Philosophically, the best way forward, is the simplest way forward.
The past cannot be changed. We have to start from the present. Any solution must be demonstrably in the best interests of all of the people, and must not provoke conflict.
The Nagorno-Karabakh Republic exists as a fully-functioning state populated by 100% Armenians. It is undermined by being unrecognized and therefore cannot trade internationally, borrow money on the financial markets, open an airport etc. This is not sustainable and is a threat to the livelihood of the residents.
First action. The international community must recognize the Nagorno-Karabakh Republic. This will facilitate economic growth, confidence, inward investment and the extension of de-mining into the 7 surrounding regions. All of this is critical for the second action. There are no negative consequences to the people of Azerbaijan by taking this decision, it can be achieved immediately, it will not give rise to conflict between the people. The politicians represent the only risk.
Whilst this may seem to be unlikely it is actually the only action that will ensure progress. It is what the people of NKR want and we live in a world that respects self-determination. It will commit the international community to the legitimacy of the future, and provide the best assurance of peace.
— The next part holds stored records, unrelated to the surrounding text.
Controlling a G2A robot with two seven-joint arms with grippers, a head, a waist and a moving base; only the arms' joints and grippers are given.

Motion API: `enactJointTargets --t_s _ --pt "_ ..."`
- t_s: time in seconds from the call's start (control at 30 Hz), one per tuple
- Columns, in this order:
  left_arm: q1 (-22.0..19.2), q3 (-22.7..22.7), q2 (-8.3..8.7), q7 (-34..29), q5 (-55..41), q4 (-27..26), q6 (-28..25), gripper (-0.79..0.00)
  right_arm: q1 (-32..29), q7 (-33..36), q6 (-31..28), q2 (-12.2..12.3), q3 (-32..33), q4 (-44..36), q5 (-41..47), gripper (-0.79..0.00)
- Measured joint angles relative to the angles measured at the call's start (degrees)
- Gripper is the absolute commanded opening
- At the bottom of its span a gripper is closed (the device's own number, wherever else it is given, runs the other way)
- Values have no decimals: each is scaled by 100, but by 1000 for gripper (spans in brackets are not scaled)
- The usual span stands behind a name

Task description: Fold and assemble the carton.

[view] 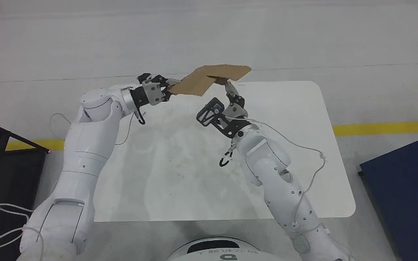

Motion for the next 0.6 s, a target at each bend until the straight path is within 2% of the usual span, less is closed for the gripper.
enactJointTargets --t_s 0.2,0.33,0.37,0.4,0.43,0.6 --pt "10 58 13 -59 -16 4 57 -785 25 -19 -77 12 -24 5 -96 -215" --pt "14 64 22 -39 -46 42 60 -785 -5 -1 8 19 7 -30 -156 -274" --pt "14 62 25 -15 -52 55 55 -785 -20 -21 43 21 19 -55 -163 -292" --pt "14 61 28 5 -53 62 50 -785 -36 -53 67 23 28 -83 -167 -406" --pt "13 60 31 30 -47 68 49 -785 -57 -94 85 27 36 -115 -174 -434" --pt "12 83 54 190 121 40 -16 -785 -146 -259 44 51 17 -216 -316 -477"
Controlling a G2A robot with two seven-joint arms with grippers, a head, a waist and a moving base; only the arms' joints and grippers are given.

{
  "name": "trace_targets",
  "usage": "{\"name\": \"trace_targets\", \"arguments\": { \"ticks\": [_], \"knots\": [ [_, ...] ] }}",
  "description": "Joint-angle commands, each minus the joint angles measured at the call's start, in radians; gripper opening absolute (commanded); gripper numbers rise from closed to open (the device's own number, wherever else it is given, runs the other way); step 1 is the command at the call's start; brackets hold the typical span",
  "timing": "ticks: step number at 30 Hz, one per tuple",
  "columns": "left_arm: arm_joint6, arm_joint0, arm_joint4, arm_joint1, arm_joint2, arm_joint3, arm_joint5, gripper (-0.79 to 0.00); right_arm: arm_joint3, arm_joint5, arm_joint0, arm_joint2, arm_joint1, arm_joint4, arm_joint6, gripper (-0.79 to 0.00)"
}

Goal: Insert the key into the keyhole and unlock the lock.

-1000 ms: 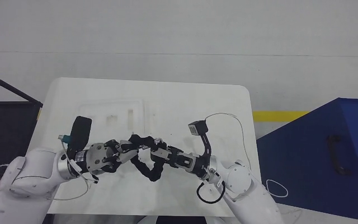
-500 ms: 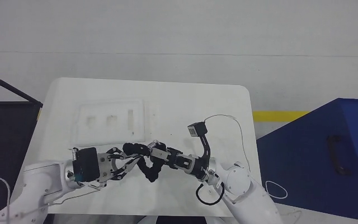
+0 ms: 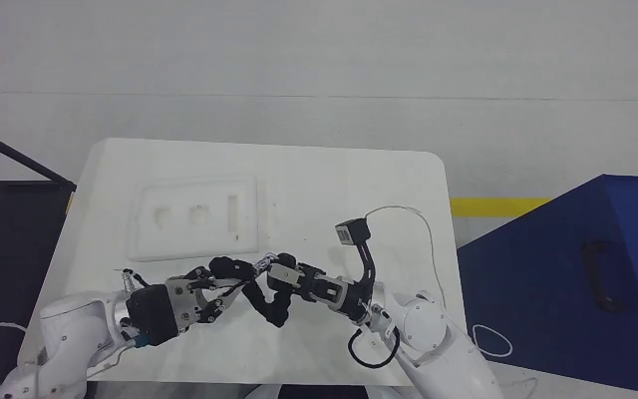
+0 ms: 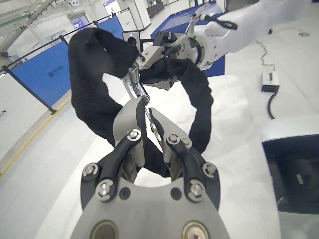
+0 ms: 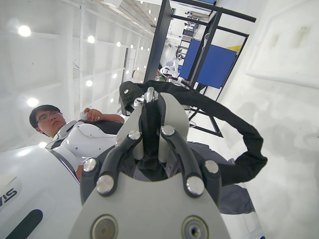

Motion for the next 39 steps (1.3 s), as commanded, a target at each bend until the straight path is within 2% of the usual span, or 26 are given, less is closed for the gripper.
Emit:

It is a fundamental human right that people who have been forcibly displaced during a war have the option to return to their homeland.
Second action – establish a cross-border UN commission that can identify and assess those people who have a legitimate, independent, wish to return to their original homes. The timing of any return will be subject to numbers, funds for infrastructure investment, de-mining, and consideration for the current resident population.
Trust is currently non-existent. Without trust nothing will happen – the last 20 years have proven that, regardless of the valiant efforts of those who have tried. Lasting peace is still a distant aspiration. These actions, which must be initiated by the international community, will be the first significant steps to sustainable peace.